### AVAILABLE RECORDS
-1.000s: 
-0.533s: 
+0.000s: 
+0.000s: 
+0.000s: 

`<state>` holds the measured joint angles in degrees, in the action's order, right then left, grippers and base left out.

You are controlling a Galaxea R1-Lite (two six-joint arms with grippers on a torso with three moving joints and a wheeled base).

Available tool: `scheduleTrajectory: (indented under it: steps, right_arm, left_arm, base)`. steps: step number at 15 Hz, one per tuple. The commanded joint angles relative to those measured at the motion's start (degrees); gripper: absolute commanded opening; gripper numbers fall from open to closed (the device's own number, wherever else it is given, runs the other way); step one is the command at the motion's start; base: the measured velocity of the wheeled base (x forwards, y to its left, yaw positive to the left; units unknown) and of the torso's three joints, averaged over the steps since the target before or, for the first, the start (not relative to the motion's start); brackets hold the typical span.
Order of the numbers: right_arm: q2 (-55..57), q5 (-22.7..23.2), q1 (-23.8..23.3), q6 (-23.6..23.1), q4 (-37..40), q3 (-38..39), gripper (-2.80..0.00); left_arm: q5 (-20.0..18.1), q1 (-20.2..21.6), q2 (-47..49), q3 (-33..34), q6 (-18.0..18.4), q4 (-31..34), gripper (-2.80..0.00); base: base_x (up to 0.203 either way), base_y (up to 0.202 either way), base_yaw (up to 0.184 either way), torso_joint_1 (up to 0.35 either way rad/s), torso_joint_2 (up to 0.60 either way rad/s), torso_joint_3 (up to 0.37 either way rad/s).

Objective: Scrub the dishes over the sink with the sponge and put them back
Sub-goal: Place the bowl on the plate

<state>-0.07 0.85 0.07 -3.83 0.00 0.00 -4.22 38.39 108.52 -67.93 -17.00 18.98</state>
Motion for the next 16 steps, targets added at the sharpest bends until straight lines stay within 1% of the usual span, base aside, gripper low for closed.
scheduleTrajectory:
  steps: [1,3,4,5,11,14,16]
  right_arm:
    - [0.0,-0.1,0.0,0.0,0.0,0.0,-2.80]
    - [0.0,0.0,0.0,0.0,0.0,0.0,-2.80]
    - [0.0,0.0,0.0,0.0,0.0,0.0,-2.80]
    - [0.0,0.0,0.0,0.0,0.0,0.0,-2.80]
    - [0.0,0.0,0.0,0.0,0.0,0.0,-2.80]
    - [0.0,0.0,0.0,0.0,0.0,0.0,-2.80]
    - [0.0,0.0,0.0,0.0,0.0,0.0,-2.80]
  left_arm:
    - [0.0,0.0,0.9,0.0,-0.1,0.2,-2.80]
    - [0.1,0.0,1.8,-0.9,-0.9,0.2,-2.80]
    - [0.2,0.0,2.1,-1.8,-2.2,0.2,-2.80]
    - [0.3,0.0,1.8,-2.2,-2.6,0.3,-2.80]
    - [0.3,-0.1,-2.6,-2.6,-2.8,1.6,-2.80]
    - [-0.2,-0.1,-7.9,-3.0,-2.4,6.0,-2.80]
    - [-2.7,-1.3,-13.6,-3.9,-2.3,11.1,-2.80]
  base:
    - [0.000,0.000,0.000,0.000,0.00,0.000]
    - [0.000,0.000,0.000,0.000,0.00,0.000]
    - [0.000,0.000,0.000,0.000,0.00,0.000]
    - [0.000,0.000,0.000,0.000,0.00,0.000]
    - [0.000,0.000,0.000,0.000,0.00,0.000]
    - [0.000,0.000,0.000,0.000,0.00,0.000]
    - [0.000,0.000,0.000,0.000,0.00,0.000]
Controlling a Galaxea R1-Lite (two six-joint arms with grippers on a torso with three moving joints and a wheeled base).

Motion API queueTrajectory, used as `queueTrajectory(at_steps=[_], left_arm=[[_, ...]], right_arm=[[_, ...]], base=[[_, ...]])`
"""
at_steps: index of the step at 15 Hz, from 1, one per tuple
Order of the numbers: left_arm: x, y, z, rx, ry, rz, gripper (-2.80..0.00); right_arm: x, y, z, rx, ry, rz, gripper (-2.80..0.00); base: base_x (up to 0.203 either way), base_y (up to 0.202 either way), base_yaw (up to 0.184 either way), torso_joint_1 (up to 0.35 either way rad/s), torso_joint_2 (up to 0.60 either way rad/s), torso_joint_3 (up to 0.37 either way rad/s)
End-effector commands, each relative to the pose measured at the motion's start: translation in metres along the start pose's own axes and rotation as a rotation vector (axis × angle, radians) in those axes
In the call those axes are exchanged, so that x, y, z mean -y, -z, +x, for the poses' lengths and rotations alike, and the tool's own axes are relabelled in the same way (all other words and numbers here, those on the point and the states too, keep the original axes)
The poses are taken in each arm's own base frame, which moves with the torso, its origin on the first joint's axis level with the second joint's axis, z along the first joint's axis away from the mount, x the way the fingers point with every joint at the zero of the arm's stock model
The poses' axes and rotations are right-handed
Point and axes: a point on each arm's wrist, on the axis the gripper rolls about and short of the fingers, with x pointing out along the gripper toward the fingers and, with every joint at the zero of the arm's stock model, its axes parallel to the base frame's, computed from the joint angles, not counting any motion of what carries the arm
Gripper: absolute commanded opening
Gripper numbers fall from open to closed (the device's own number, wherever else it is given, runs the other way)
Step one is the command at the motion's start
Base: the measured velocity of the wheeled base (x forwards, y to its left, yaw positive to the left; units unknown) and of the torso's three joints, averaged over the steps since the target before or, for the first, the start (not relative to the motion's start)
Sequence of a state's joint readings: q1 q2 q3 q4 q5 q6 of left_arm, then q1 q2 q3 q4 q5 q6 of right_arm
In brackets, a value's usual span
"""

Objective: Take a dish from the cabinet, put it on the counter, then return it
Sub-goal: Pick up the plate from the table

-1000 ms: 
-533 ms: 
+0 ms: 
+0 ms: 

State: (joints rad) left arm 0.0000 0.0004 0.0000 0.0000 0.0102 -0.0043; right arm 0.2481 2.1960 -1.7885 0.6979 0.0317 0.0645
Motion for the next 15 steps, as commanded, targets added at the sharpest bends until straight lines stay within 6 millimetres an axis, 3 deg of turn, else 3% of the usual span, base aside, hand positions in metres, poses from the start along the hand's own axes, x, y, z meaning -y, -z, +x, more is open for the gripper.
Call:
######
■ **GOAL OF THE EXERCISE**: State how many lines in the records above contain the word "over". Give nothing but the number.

■ **RESPONSE BELOW**: 3